Which lines in the data contain the word "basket"? Please copy each of them.

[Dataset items]
☆ ☆ ☆ ☆ ☆ ☆ ☆
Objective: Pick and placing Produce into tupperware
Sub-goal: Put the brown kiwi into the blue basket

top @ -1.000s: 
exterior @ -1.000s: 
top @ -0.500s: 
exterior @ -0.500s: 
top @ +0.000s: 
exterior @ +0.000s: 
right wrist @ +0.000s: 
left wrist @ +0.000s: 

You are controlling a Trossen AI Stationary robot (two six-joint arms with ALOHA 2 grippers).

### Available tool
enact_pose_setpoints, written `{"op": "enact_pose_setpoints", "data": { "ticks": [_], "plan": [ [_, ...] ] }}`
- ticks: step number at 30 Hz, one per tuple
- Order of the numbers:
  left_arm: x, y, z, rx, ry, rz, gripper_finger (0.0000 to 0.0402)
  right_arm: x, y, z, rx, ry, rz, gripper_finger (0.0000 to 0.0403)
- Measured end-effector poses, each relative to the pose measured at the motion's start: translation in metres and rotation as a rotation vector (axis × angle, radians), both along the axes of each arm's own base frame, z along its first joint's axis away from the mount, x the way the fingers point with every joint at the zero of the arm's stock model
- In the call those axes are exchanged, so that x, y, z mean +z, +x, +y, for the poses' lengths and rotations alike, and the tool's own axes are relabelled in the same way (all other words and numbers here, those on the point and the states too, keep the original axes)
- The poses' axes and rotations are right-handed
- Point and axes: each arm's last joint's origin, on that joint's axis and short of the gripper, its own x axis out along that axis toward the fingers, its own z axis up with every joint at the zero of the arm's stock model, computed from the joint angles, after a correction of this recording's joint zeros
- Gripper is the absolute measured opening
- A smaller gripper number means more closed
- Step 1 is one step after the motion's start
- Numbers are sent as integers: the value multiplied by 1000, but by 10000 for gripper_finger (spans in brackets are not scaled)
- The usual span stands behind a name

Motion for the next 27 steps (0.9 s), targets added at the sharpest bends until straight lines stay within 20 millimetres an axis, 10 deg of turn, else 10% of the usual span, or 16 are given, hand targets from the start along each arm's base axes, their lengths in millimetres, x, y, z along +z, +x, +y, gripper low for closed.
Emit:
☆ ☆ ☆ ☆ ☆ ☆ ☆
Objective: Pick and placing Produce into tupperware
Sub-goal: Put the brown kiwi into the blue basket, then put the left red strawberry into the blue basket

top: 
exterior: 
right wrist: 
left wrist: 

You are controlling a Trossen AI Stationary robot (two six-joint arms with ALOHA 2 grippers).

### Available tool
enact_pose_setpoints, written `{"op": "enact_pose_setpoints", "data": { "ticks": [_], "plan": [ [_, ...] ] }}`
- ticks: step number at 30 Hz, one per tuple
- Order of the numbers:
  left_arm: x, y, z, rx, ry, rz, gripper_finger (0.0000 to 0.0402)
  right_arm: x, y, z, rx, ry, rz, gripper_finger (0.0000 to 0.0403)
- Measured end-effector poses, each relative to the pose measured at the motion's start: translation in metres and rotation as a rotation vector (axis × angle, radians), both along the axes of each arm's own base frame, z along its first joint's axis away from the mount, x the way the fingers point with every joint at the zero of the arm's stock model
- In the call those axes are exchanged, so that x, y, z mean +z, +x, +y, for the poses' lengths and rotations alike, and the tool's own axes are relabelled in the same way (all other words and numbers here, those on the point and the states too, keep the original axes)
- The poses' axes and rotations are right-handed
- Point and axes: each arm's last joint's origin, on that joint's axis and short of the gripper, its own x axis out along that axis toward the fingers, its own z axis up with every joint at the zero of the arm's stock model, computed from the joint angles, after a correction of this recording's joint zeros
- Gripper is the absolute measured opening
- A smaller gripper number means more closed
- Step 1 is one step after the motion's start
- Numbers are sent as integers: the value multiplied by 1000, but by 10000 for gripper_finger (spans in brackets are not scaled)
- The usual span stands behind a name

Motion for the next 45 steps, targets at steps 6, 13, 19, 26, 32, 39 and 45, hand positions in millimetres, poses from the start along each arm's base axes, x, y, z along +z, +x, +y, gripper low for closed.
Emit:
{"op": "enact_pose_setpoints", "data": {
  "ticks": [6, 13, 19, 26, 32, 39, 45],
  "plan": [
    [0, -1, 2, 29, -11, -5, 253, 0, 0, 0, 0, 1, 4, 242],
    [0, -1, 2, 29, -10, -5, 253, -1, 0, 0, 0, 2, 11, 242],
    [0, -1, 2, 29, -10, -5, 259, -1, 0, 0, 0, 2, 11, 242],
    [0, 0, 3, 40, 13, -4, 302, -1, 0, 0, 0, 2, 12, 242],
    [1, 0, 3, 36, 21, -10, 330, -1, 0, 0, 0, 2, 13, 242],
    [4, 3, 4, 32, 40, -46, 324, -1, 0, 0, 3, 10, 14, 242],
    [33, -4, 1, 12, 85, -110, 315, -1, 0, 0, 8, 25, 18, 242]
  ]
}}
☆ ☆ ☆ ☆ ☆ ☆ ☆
Written solution
Sub-goal: Put the brown kiwi into the blue basket
Sub-goal: Put the brown kiwi into the blue basket, then put the left red strawberry into the blue basket

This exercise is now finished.